We shall meet this Christmas under the shadow of one of the greatest calamities the world has ever seen, and we have to remember that many of our bravest and best are sacrificing their lives in their country's cause.

This is rather a time for doing good, for sharing comforts with others less fortunately placed, than for indulging in feasting and merriment. It is assuredly not a time for unnecessary contraction of expenditure, because the spending is required to make the wheels of commerce go round.
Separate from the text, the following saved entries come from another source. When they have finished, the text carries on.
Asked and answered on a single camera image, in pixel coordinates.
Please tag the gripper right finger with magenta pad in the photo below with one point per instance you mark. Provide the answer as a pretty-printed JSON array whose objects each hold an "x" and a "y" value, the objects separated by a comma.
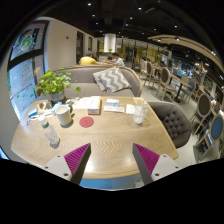
[{"x": 146, "y": 161}]

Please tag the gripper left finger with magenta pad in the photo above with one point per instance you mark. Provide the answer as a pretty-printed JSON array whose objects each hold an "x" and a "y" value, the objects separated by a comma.
[{"x": 77, "y": 160}]

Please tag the clear plastic water bottle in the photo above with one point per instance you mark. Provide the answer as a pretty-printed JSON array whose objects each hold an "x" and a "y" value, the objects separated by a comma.
[{"x": 49, "y": 130}]

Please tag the red round coaster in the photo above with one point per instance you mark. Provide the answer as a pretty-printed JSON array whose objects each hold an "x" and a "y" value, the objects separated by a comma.
[{"x": 86, "y": 122}]

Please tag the dark grey tufted armchair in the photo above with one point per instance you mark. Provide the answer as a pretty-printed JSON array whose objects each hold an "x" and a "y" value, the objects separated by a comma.
[{"x": 174, "y": 121}]

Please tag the white ceramic mug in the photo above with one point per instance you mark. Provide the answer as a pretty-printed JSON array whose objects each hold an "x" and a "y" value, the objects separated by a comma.
[{"x": 63, "y": 113}]

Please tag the clear glass with straws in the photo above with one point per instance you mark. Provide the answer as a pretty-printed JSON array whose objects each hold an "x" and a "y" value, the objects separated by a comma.
[{"x": 141, "y": 109}]

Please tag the white napkin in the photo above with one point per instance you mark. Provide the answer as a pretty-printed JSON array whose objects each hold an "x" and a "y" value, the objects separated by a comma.
[{"x": 130, "y": 109}]

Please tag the white paper booklet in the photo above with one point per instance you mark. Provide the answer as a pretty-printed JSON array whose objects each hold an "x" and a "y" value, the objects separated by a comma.
[{"x": 116, "y": 109}]

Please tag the small blue white box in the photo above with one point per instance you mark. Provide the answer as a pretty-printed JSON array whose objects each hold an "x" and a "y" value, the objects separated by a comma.
[{"x": 112, "y": 102}]

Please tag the blue cushioned wooden chair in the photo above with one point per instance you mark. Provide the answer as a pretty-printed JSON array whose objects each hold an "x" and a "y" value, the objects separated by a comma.
[{"x": 212, "y": 135}]

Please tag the grey upholstered sofa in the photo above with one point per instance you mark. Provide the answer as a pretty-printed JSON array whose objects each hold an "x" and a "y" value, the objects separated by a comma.
[{"x": 84, "y": 84}]

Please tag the green potted plant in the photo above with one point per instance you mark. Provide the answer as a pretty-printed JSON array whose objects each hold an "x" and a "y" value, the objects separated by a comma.
[{"x": 53, "y": 83}]

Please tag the grey chevron pillow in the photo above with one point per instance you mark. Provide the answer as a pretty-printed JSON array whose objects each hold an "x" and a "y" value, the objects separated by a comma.
[{"x": 111, "y": 80}]

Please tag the beige wooden dining chair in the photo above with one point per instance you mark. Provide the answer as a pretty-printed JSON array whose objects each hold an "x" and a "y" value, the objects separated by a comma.
[{"x": 165, "y": 78}]

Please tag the person in yellow shirt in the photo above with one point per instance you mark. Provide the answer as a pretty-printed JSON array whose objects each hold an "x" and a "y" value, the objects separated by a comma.
[{"x": 87, "y": 59}]

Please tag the person in white shirt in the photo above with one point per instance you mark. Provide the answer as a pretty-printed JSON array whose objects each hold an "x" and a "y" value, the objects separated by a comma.
[{"x": 116, "y": 60}]

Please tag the wall poster with frame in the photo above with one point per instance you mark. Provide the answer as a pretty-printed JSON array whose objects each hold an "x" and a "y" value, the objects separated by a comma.
[{"x": 31, "y": 38}]

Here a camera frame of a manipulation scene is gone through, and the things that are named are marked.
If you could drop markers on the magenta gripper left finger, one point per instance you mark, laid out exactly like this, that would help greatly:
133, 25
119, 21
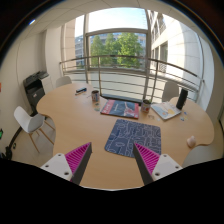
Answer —
70, 166

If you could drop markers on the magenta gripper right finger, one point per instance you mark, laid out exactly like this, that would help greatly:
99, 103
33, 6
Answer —
153, 166

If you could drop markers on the white computer mouse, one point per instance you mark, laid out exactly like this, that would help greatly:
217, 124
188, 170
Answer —
191, 142

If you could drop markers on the blue patterned mouse pad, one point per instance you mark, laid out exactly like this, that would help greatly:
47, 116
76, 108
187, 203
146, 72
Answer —
126, 133

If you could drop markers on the white open book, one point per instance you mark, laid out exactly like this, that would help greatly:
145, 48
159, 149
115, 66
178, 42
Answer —
165, 110

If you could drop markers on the small potted plant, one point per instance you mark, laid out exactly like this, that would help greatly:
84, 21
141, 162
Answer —
145, 106

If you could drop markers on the white chair near right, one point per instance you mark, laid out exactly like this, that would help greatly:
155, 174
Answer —
202, 154

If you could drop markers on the white chair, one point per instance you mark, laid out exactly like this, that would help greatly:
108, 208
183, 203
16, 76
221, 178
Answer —
202, 154
31, 124
171, 90
63, 81

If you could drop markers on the red blue magazine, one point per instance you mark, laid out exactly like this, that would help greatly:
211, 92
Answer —
121, 109

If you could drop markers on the dark patterned mug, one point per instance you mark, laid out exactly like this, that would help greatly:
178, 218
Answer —
95, 95

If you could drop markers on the black cylindrical speaker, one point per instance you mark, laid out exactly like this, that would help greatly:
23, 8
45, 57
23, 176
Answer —
182, 99

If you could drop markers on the dark blue stapler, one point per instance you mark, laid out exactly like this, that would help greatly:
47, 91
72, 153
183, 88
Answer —
81, 90

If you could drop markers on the white chair far right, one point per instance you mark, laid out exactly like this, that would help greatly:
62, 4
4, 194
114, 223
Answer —
171, 90

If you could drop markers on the white chair far left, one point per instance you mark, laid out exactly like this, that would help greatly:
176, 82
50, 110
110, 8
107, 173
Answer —
63, 81

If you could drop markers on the black office printer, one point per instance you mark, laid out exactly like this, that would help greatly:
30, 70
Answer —
34, 88

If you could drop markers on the metal balcony railing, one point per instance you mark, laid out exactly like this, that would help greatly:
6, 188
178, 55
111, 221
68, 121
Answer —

Men and women who have money to spend should spend as freely as ever, but there was never a greater call upon them to let others participate in the comforts their money is able to procure. A generous response to that call will assist greatly towards making as happy a Christmas as possible, and we may all pray that the New Year will bring us once again the blessings of peace.

 

The letters referred to in the editorial were from Pte G. Doughty, A Company, 1st Battalion, Beds Regt, whose home address was 14 Ebenezer Street, Luton, and Pte H. Clark, of 332 Hitchin Road, Luton, a reservist with the 2nd Battalion, Beds Regt, who was seriously wounded in the shoulder and side near Ypres on October 31st and was in hospital, likely to be partially disabled for the rest of his life.